The answer or objection in the preface to the anticipated remark
"that metre paves the way to other distinctions," is contained in the
following words. "The distinction of rhyme and metre is regular and
uniform, and not, like that produced by (what is usually called) poetic
diction, arbitrary, and subject to infinite caprices, upon which no
calculation whatever can be made. In the one case the reader is utterly
at the mercy of the poet respecting what imagery or diction he may
choose to connect with the passion. " But is this a poet, of whom a poet
is speaking? No surely! rather of a fool or madman: or at best of a vain
or ignorant phantast! And might not brains so wild and so deficient
make just the same havoc with rhymes and metres, as they are supposed to
effect with modes and figures of speech? How is the reader at the mercy
of such men? If he continue to read their nonsense, is it not his own
fault? The ultimate end of criticism is much more to establish the
principles of writing, than to furnish rules how to pass judgment on
what has been written by others; if indeed it were possible that the two
could be separated. But if it be asked, by what principles the poet is
to regulate his own style, if he do not adhere closely to the sort
and order of words which he hears in the market, wake, high-road, or
plough-field? I reply; by principles, the ignorance or neglect of which
would convict him of being no poet, but a silly or presumptuous usurper
of the name. By the principles of grammar, logic, psychology. In one
word by such a knowledge of the facts, material and spiritual, that most
appertain to his art, as, if it have been governed and applied by good
sense, and rendered instinctive by habit, becomes the representative and
reward of our past conscious reasonings, insights, and conclusions, and
acquires the name of Taste. By what rule that does not leave the
reader at the poet's mercy, and the poet at his own, is the latter
to distinguish between the language suitable to suppressed, and the
language, which is characteristic of indulged, anger? Or between that of
rage and that of jealousy? Is it obtained by wandering about in search
of angry or jealous people in uncultivated society, in order to copy
their words? Or not far rather by the power of imagination proceeding
upon the all in each of human nature? By meditation, rather than by
observation? And by the latter in consequence only of the former? As
eyes, for which the former has pre-determined their field of vision, and
to which, as to its organ, it communicates a microscopic power? There
is not, I firmly believe, a man now living, who has, from his own inward
experience, a clearer intuition, than Mr. Wordsworth himself, that the
last mentioned are the true sources of genial discrimination. Through
the same process and by the same creative agency will the poet
distinguish the degree and kind of the excitement produced by the very
act of poetic composition. As intuitively will he know, what differences
of style it at once inspires and justifies; what intermixture of
conscious volition is natural to that state; and in what instances
such figures and colours of speech degenerate into mere creatures of an
arbitrary purpose, cold technical artifices of ornament or connection.

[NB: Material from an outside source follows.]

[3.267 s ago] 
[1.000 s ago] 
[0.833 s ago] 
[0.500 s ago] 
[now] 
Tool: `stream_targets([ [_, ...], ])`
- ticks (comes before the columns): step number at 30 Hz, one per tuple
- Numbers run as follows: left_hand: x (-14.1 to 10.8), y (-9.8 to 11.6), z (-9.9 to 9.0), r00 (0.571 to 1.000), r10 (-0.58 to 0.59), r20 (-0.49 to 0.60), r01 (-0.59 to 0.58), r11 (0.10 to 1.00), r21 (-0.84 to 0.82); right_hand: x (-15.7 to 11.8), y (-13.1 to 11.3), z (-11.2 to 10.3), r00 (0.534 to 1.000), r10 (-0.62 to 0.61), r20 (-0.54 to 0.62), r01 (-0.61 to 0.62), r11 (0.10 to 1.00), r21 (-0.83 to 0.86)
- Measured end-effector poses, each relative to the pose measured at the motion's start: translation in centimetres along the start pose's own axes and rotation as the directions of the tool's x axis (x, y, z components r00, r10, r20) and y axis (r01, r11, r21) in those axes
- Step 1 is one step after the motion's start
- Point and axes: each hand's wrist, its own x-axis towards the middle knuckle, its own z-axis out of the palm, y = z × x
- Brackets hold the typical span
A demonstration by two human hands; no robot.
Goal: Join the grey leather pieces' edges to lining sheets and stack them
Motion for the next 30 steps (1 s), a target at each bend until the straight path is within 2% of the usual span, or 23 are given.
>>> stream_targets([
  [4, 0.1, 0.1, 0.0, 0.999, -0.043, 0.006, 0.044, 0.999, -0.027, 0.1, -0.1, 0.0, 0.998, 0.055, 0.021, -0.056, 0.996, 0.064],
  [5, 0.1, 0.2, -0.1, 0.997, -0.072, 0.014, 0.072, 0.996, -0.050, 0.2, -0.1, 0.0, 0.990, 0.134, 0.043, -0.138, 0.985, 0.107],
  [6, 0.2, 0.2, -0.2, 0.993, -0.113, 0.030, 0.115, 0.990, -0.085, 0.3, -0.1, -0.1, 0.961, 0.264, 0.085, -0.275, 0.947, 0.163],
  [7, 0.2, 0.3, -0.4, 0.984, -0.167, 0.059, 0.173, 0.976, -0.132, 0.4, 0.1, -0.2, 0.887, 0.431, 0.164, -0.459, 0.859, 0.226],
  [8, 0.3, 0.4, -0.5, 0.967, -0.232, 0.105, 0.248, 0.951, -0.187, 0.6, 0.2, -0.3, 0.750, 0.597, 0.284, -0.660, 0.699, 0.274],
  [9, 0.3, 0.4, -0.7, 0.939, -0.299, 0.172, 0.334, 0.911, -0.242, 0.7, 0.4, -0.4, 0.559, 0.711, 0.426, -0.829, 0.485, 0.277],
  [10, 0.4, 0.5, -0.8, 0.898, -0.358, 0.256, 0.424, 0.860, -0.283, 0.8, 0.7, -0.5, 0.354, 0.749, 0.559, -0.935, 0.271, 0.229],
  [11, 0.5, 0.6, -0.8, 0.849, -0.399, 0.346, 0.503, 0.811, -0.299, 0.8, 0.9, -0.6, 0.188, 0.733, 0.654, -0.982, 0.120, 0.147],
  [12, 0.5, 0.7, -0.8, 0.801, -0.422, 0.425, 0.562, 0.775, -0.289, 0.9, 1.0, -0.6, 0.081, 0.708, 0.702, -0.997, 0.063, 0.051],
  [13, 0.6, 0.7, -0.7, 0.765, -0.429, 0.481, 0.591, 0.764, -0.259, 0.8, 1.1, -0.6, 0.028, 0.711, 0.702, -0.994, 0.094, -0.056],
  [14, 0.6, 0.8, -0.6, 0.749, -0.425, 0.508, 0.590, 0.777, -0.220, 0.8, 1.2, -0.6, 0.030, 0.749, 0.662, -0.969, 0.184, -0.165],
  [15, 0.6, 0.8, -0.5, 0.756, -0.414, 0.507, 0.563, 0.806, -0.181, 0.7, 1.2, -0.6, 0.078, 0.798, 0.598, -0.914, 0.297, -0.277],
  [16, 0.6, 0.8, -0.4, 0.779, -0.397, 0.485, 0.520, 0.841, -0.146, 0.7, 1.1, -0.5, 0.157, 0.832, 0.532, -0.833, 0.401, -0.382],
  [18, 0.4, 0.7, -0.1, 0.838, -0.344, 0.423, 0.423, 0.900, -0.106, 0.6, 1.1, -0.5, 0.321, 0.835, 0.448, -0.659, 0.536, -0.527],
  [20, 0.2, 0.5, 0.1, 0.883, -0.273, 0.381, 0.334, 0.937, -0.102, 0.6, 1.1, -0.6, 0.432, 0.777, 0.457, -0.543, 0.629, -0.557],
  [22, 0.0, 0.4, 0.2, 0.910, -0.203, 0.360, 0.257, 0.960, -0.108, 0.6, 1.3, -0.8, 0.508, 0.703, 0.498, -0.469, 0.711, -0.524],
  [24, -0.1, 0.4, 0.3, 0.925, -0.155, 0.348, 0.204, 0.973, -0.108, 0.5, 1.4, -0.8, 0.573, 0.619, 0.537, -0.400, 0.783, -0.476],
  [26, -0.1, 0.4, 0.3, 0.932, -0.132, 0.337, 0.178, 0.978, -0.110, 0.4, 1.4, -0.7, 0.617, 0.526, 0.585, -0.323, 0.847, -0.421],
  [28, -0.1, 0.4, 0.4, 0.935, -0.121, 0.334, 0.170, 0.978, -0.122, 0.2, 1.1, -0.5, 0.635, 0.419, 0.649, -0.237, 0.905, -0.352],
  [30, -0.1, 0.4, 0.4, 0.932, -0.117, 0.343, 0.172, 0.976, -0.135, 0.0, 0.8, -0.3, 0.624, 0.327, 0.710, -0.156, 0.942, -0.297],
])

For, even as truth is its own light and evidence, discovering at once
itself and falsehood, so is it the prerogative of poetic genius
to distinguish by parental instinct its proper offspring from the
changelings, which the gnomes of vanity or the fairies of fashion may
have laid in its cradle or called by its names. Could a rule be
given from without, poetry would cease to be poetry, and sink into a
mechanical art. It would be morphosis, not poiaesis. The rules of the
Imagination are themselves the very powers of growth and production.
The words to which they are reducible, present only the outlines
and external appearance of the fruit. A deceptive counterfeit of the
superficial form and colours may be elaborated; but the marble peach
feels cold and heavy, and children only put it to their mouths.